他抚上了我的额头,那没有梅花,只有一道丑陋的疤痕,“真难看。”
他的格格在额头上永远都是一朵美丽的梅花。
“我是云齐儿,是你心里巴不得要她死的云齐儿。”
冷眼看他,恨比爱更多了些。
腰间的手越来越是紧了,“说,铁木尔昨天来这里做什么?”
原来如此,想起他昨夜里骂着我的话,他说我勾引铁木尔,他说我是贱人,我的脸腾的一下子红了,“你不配知道。”
他与我又有什么关系呢,我怀里的那份文书就证明我与他已再无瓜葛了,只是那文书是我私自让他签了字的,所以我还不能向他公开。
腰间的手松开了,我呼了一口气,有些轻松的感觉,可是不对,我的那一句话他听了怎么可能放过我呢。
果然他腰间才松开的手突地抓住了我的手腕子,“我是你的夫君,我不配知道,那么就是铁木尔才配知道吗?”
我听了怆然而笑,“你是我的夫君吗?”
这世上有哪一个夫君是盼着他的妻子死去的?
“难道不是吗?”
他反问我。
“你说,铁木尔到底是为何而来的。”
他有些激动了,似乎这个答案不给他他就不肯放过我。
“我娘要到了,他只是告诉我我娘的消息。”
不想再节外生枝,也许等我娘到了,我就可以离开这巴鲁刺了。
可是铁木尔的到来有必要让他如此动容吗?
“你娘,就只是问你娘的事情吗?”
他有些不相信一般。
“那你还要怎样,就算是我与铁木尔在私自幽会好了。”
我气恨着,为着他的话而恼怒,总是要这样伤害我才罢休吗?
他的手举起来,在距离我的脸一寸的地方突然停了下来,要打我吗?
我看着他,想也不想的挥起手来,是他要无中生有的,是我要打他才对,他哪里又有资格打我呢。

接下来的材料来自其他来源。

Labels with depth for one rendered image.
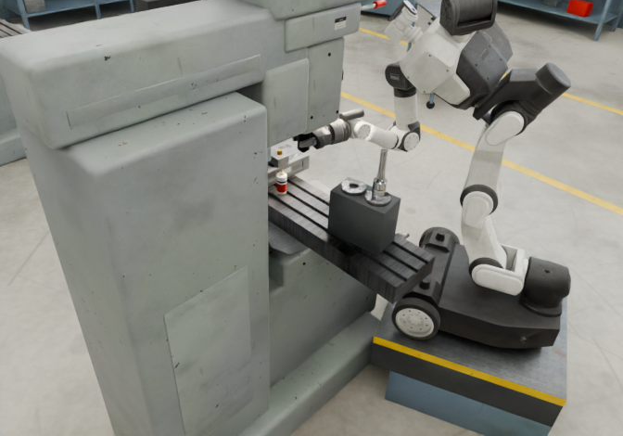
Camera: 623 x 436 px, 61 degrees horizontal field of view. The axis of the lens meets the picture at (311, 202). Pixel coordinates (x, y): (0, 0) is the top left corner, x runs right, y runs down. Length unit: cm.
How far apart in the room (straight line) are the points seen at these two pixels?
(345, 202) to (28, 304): 203
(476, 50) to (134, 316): 135
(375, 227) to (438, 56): 60
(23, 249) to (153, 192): 244
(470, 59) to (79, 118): 122
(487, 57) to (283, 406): 157
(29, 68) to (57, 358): 196
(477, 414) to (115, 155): 190
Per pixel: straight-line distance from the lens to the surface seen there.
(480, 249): 228
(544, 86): 193
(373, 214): 178
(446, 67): 184
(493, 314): 233
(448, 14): 178
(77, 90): 126
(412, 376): 247
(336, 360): 250
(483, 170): 208
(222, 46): 143
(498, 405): 248
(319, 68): 173
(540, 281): 233
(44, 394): 285
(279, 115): 163
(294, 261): 195
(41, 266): 351
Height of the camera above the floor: 216
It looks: 35 degrees down
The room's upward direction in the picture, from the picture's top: 3 degrees clockwise

可是这一次我却没有得逞,他眼疾手快的抓住我欲挥向他的手,“云齐儿,你娘来巴鲁刺真的有这么重要吗?如果我不让她来,她就甭想走进这巴鲁刺的大草原。”
我笑,“可是你已经答应我要接我娘来了?”
君子一言,他不可以反悔的。
他还不知道九夫人与我的交易,如果知道了,又会如何?
我重新又要坐起,是该起床的时候了,我与他这样躲在床帐里总是有种很奇怪的感觉。